Week of 100208

LHC Operations

WLCG Service Incidents, Interventions and Availability

VO Summaries of Site Availability SIRs & Broadcasts
ALICE ATLAS CMS LHCb WLCG Service Incident Reports Broadcast archive

GGUS section

Daily WLCG Operations Call details

To join the call, at 15.00 CE(S)T Monday to Friday inclusive (in CERN 513 R-068) do one of the following:

  1. Dial +41227676000 (Main) and enter access code 0119168, or
  2. To have the system call you, click here
  3. The scod rota for the next few weeks is at ScodRota

General Information
CERN IT status board M/W PPSCoordinationWorkLog WLCG Baseline Versions Weekly joint operations meeting minutes

Additional Material:

STEP09 ATLAS ATLAS logbook CMS WLCG Blogs


Monday:

Attendance: local(Jean-Philippe, Ueda, MariaG, Tim, Nicolo, Harry, Ignacio, Timur, Steve, David, Andrea, Eva, Patricia, Roberto, MariaD, Alessandro);remote(Jon, Michael, Rolf, Angela, Gonzalo, Ron, Gang, Rob, Gareth).

Experiments round table:

  • ATLAS reports (Ueda) - NDGF LFC was unstable on Saturday (fixed). Some files were not available (fixed: ggus:55328). NDGF - PIC -- Transfers timeout (ggus:55330). BNL - TAPE buffer became full (fixed, but no response in ggus:55326 -- GGUS-OSG issue?). SARA - some files not available with due to migration of data (fixed, but no downtime?, ggus:55334)

  • CMS reports (Nicolo)- T0: Issues with reading files from t0export pool - GGUS #55341. No evidence of delegation issue on FTS2.2 at CERN during weekend. ASGC: Files pending in migration to tape since December now on tape. RAL: 115 files waiting for tape migration.

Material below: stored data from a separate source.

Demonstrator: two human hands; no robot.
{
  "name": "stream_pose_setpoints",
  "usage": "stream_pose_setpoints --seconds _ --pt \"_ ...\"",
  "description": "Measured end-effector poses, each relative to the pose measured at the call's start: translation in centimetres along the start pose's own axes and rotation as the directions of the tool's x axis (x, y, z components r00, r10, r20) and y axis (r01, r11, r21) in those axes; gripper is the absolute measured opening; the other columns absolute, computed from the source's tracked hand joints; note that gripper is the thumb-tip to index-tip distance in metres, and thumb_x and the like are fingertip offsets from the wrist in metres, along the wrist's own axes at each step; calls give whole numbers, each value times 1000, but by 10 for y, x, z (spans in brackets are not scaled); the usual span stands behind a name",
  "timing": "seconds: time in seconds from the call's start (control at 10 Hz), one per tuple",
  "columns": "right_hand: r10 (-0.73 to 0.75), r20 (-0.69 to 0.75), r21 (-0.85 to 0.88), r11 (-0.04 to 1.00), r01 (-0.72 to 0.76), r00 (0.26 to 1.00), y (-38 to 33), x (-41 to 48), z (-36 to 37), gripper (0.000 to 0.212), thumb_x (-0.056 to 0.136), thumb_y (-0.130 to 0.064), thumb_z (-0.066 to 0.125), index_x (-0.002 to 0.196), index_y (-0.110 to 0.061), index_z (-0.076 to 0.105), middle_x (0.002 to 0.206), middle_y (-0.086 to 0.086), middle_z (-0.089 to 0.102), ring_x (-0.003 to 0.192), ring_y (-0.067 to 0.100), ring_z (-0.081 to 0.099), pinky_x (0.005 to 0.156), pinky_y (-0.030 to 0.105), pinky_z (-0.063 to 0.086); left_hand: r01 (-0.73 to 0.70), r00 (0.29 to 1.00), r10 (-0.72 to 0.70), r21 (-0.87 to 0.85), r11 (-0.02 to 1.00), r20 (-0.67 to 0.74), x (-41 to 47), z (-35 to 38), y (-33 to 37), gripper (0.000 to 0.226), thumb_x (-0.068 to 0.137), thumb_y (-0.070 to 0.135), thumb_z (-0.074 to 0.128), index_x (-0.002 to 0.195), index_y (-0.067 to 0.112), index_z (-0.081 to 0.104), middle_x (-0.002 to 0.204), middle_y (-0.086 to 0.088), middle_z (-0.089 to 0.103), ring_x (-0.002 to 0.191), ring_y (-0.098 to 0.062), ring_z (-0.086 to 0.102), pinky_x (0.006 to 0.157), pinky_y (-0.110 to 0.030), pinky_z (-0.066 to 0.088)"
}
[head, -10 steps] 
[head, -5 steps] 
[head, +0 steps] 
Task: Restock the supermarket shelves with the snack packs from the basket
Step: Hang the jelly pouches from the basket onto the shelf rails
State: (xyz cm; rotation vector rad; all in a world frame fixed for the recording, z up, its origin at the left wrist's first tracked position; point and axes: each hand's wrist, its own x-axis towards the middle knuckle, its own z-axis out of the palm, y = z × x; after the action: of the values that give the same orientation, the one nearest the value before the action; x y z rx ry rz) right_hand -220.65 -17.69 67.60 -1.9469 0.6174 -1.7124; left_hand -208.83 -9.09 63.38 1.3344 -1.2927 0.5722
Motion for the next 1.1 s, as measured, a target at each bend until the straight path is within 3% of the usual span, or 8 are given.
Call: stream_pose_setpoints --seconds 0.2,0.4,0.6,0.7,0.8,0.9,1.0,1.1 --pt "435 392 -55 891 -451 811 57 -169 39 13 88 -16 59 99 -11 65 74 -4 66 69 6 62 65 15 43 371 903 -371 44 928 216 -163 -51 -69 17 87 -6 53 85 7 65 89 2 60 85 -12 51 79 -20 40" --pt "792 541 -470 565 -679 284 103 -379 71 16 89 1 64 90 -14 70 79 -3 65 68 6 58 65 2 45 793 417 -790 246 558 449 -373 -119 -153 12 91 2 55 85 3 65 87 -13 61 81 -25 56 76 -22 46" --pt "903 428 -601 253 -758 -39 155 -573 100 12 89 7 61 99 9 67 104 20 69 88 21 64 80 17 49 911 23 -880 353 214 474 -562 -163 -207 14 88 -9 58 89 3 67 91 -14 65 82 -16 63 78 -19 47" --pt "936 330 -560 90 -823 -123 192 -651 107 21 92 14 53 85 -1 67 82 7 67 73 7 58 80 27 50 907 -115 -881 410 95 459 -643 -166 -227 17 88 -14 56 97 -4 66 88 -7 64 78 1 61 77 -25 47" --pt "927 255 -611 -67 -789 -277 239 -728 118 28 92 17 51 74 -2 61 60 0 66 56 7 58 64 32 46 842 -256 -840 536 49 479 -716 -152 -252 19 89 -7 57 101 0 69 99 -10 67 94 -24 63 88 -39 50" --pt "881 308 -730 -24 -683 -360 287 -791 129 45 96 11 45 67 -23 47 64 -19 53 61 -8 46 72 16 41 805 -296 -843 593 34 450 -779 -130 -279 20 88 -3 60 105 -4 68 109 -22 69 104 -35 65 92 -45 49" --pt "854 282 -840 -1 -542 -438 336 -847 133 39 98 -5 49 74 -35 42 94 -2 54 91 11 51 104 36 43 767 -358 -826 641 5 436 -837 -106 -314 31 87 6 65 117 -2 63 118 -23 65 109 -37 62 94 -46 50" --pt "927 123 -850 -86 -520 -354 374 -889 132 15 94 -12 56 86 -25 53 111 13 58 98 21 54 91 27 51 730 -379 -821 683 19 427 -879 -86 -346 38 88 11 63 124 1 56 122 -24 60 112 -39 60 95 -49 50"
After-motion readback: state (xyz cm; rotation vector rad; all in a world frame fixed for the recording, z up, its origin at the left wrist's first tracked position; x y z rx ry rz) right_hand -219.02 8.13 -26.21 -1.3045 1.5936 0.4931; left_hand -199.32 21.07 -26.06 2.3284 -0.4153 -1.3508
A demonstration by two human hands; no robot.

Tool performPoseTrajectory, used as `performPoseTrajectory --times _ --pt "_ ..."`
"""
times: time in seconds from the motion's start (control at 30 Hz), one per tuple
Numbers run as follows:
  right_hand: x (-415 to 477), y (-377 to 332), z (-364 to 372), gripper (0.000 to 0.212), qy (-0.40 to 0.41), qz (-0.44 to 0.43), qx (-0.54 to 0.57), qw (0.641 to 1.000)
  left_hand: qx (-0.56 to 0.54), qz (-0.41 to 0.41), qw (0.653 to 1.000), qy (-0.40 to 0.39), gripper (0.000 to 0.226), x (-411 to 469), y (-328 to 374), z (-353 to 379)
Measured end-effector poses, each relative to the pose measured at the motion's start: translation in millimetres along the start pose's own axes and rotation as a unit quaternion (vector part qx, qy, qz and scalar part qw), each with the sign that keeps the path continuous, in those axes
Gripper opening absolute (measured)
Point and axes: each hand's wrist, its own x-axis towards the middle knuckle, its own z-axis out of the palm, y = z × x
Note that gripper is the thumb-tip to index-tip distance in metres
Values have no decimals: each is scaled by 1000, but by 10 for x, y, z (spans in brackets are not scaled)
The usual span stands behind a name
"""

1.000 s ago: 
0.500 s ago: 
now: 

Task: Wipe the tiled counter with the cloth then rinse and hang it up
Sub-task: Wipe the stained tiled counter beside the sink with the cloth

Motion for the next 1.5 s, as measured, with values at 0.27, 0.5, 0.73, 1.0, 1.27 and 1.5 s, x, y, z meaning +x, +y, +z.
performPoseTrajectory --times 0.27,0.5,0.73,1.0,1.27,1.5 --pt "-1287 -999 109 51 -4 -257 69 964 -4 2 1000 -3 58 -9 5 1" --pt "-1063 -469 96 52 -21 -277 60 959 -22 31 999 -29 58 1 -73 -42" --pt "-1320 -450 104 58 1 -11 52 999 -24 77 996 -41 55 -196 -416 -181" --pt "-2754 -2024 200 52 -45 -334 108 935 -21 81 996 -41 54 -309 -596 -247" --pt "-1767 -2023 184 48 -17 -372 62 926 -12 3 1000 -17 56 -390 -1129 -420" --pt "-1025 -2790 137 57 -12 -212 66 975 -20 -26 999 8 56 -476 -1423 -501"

CREAM-CE tests ongoing with problems at CNAF and PIC (developers contacted).

  • ALICE reports (Patricia)- T0 site: Good behavior of the services during the weekend. Both LCg-CE and CREAM-CE have been running in parallel, at this moment (14:00) increasing the number of jobs via CREAM. T1 sites: No issues to report. T2 sites: GRIF_IPNO: the site is in downtime from today until next Thursday to the system disk on the SE with two disks in RAID 0. Cyfronet: The site announced a new power cut this week. Today the site will shut alice-se.grid.cyf-kr.edu.pl down and tomorrow they will start a scheduled downtime. The downtime will be long (probably till the end of the week) because they have to rearrange some racks and cables. CapeTown: Issues reported in terms of the local CREAM-CE seem to be solved now. The site admin has asked us to test the system again. GRIF announced on Friday evening the setup of the CREAM-CE for ALICE. The system has been tested by the site admin with a positive feedback. The system will be put in production as soon as the CREAM-CE will be set to point to the same cluster as the LCG-CE.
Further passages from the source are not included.